Before you think I’m insulting your intelligence, bear with me. I looked up the technical explanation for why some things float on water and others do not. It’s actually a bit more sophisticated than you would think.
Apparently, it’s all based on density. The density of water is 1 gram. Anything that weighs more than 1gram sinks, while those things that weigh less, float. In other words, If an object is less dense than water, it will float, if it is more dense than water it will sink.
For example, if you take a marble or a rock and throw it in the river, it will always plummet down to the bottom of the river. Regardless of how small it may be, because it is more dense than water it will always make its way down to the bottom.
The point to this deep philosophical question (joking) was born out of a random but intriguing thought I had about personal depth today.
If a rock needs to be more dense (heavy, deep, or weighty) than its environment to find the depth of the ocean or river floor, could that also be a picture for us?
In our lives could it be that God must first mold us into deep and weighty people before we can defy or rise above our environment (i.e. our uncomfortable circumstances and situations), to discover the depth that can only be found in God?
Let’s be real, becoming a deep or weighty person can be a really painful process. Superficial is easy–it requires no risk and carries with it the guarantee that we won’t experience any unpleasant feelings. Deep, on the other hand, is chock-full of risk, and carries with it no guarantees.
God is in the process of transforming us to be, look, love, and act more like His Son, and oftentimes that is achieved through tough situations–unanswered questions, painful delays, difficult friends or family members, and the list goes on. However, as that depth is formed in us, it gives us a density to defy the very environment that challenges us, and plunges us straight down into the deep things of God.
The things that challenge us and test us are the very things that create an ability to rise above them, and discover the deeper things in life. Only God could come up with something crazy like that.
If we allow God to do the deep work in our lives, it forges a depth in us that defies all natural laws. The rock sinks to the bottom because of its density, but for us, when we allow God the space and margin to work in our lives, that very depth gives us the ability to rise above the very things that sent us there.
Think about the life of Joseph. He was sold into slavery by his brothers, and ended up unjustly imprisoned for over two years. When God finally delivered and promoted him, his testimony to his brothers was that they hadn’t sent him there, but rather God had sent him ahead of them so he could deliver the people of Israel from famine. He says, “You meant it for evil, but God meant it for good.”

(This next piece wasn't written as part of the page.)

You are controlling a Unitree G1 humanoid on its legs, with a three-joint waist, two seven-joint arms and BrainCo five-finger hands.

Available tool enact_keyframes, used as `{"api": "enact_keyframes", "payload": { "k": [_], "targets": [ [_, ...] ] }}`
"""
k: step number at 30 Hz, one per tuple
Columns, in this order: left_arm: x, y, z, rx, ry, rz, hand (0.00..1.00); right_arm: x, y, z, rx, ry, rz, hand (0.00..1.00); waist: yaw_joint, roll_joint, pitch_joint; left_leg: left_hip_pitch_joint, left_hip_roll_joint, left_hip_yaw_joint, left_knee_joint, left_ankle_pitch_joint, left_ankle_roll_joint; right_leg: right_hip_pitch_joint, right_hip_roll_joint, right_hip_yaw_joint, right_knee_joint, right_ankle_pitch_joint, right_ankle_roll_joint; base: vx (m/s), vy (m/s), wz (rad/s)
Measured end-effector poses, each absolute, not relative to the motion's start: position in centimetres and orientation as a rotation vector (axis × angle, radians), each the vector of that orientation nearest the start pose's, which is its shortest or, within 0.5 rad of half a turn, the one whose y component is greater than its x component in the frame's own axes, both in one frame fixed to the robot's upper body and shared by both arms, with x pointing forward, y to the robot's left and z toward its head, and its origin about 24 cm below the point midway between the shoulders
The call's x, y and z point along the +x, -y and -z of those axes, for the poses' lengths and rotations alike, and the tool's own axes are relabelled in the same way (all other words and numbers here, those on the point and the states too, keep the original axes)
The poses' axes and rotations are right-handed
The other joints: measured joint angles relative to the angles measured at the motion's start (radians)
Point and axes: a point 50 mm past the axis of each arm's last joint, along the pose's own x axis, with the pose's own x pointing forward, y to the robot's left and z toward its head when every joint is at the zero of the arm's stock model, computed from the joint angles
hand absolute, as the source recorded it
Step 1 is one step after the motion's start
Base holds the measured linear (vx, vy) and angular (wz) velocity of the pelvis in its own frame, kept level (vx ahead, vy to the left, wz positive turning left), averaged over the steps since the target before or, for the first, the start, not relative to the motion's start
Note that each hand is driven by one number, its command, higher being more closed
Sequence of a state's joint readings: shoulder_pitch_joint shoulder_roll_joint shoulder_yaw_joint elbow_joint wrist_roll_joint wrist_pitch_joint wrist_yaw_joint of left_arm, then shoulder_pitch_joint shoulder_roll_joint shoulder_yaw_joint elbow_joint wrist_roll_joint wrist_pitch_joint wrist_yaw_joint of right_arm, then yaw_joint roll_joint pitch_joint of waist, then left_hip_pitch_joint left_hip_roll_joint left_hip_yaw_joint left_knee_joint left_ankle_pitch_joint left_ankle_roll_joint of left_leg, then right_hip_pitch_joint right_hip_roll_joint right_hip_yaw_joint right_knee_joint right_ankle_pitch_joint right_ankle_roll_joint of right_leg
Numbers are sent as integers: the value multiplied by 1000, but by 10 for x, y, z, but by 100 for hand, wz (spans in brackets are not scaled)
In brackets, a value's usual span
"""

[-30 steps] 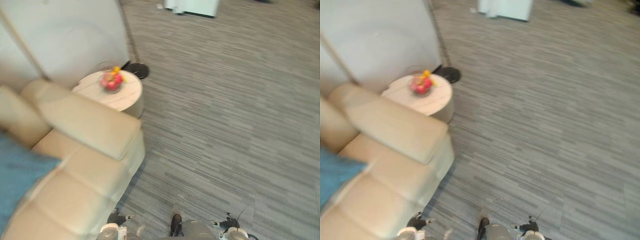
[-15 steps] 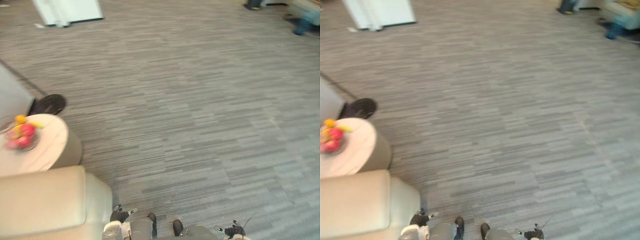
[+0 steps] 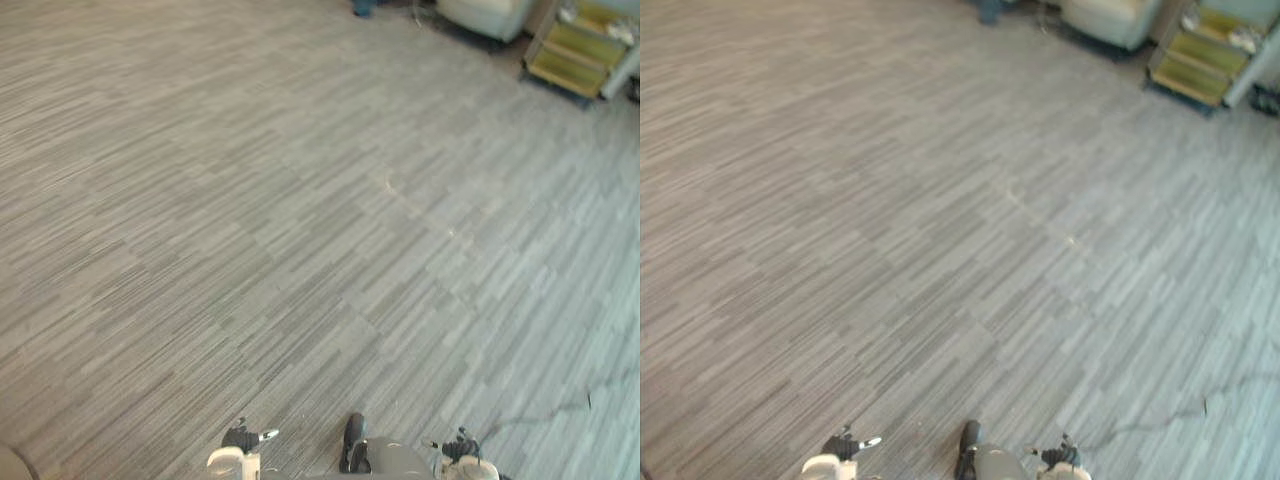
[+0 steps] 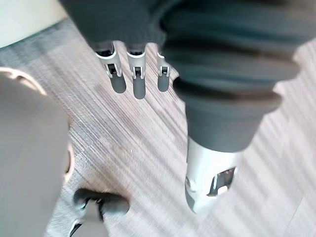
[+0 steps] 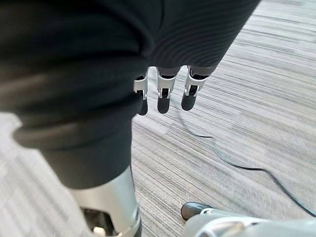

THAT is a perfect example of a trying circumstance sending a person into the “depths”, and once God had completed the work in his heart, it actually created in him the ability to defy all odds, and rise above the very thing that sent him there.
So, as a simple word of encouragement for someone: embrace the work God is doing in your life, albeit painful, aggravating, and frustrating, it is actually building in you the means to rise above your circumstances, and find a greater depth in God than you’ve experienced before.
“Those who go down to the sea in ships,
Who do business on great waters;
They have seen the works of the Lord,
And His wonders in the deep.”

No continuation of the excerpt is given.